ETSI and CCSA Joint Telco Cloud Workshop in parallel with NFV#50
On June 18th, 2025, the first joint Telco Cloud Workshop was held in parallel with the ETSI NFV#50 F2F meeting hosted at China Telecom Information Park, Shanghai, China. This workshop focused on sharing views and challenges for the current and future Telco Cloud. Over 40 representatives from global operators and vendors, including NTT Docomo, China Mobile, China Telecom, China Unicom, BT, Huawei, NEC, ZTE, and Thales, discussed hot topics and technological prospects in the industry of Telco Cloud & AI. The event was jointly organized by China Telecom and Huawei. The accelerated advancement of AI and 6G technologies intensifies challenges for telco networks, making collaboration between standards bodies increasingly critical. This workshop marks a milestone by establishing the first dedicated platform for close cooperation between major standards organizations ETSI and CCSA. Moving forward, both parties will deepen their joint efforts to drive standards innovation, accelerate the deployment of AI-native telco cloud solutions, and support global operators in achieving network evolution.
The meeting was opened by Yoshi Nakajima, Chair of ETSI ISG NFV, and Xinsheng Nan, Deputy Secretary-General of CCSA. Nan pointed out that NFV technology, as the core for promoting network cloudification, has been applied on a large scale. In order to solve the challenges faced in promoting NFV, it is necessary to further deepen cooperation with international organizations.
Zhao Huiling, Chair of CCSA TC3, and Kostas Katsalis, representing ETSI ISG NFV, presented the latest updates from their respective standards bodies. ETSI ISG NFV outlined its focus on evolving architecture and infrastructure. The evolution of NFV is guided by principles including simplification, enabling software portability across diverse infrastructures, and providing native support for AI-driven operations through a new NFV‑MANO framework. Meanwhile, CCSA addressed current NFV challenges, such as the long-term coexistence of 4G and 5G networks, large-scale node failures, and meeting diverse SLA demands in B2B scenarios. Looking forward, CCSA emphasized the need for deeper cloud-network convergence, broader forms of telco cloud applications, and enhanced automation and intelligence capabilities.
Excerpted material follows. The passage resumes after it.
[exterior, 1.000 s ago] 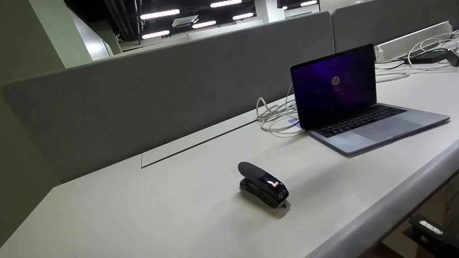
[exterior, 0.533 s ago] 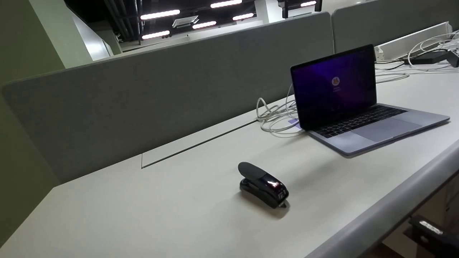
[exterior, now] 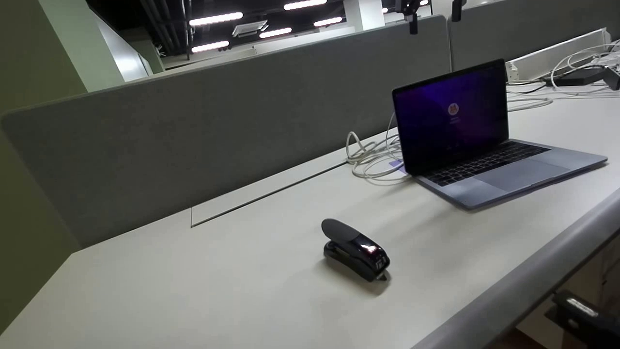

During the sharing session by operator representatives, Huang Zhilan of China Telecom stated that telco cloud has entered the 3.0 era characterized by AI‑native. Telco cloud needs to introduce diversified infrastructure, and cloud platform capabilities need to transform from "resource centric" to "service centric", improve the level of intelligence and ecological openness, and strengthen the collaboration between cloud and network. Zhang Hao of China Mobile pointed out that towards the 6G evolution, NFV infrastructure is moving towards a new integrated paradigm of deep integration of "computing, network and intelligence", with the goal of building a unified and standardized full-stack architecture of intelligent computing foundation, covering multiple levels such as computing and network infrastructure, basic software, reasoning platform and MaaS services. Cao Chang of China Unicom emphasized that AI models and agents will drive the evolution of telco cloud from three directions: process automation, intelligent operation and maintenance, and autonomous networks, becoming an agile foundation to support upper-layer network applications, and will continue to introduce key technologies such as intelligent acceleration hardware, containerized architecture, grayscale release and intelligent fault management.
During the vendor presentations, Huawei advocated for intelligent telco infrastructure in the AI era through integrated xPUs and AI enablement platforms. Addressing performance bottlenecks and growing heterogeneity challenges, the company proposed unifying telco cloud architectures to support both general-purpose and AI computing, while establishing a consolidated MANO framework for integrated resource-service management. Meanwhile, ZTE observed that CNFs are replacing VNFs as the mainstream approach, reflecting telecom networks' deepening cloud‑native transition. However, ZTE highlighted persistent challenges, including scheduling precision limitations, elevated deployment costs, and compatibility gaps between open-source solutions and carrier-grade requirements.
The workshop further featured a roundtable discussion exploring the role of open source in telecommunications and the transformative impact of AI/6G technologies on telco cloud evolution. Experts engaged in in-depth exchanges on critical topics including AI Pool implementation strategies, distributed deployment models, and the convergence of Cloud‑Native and AI‑Native paradigms. These discussions yielded multidimensional insights to guide future NFV technological advancement and industry direction.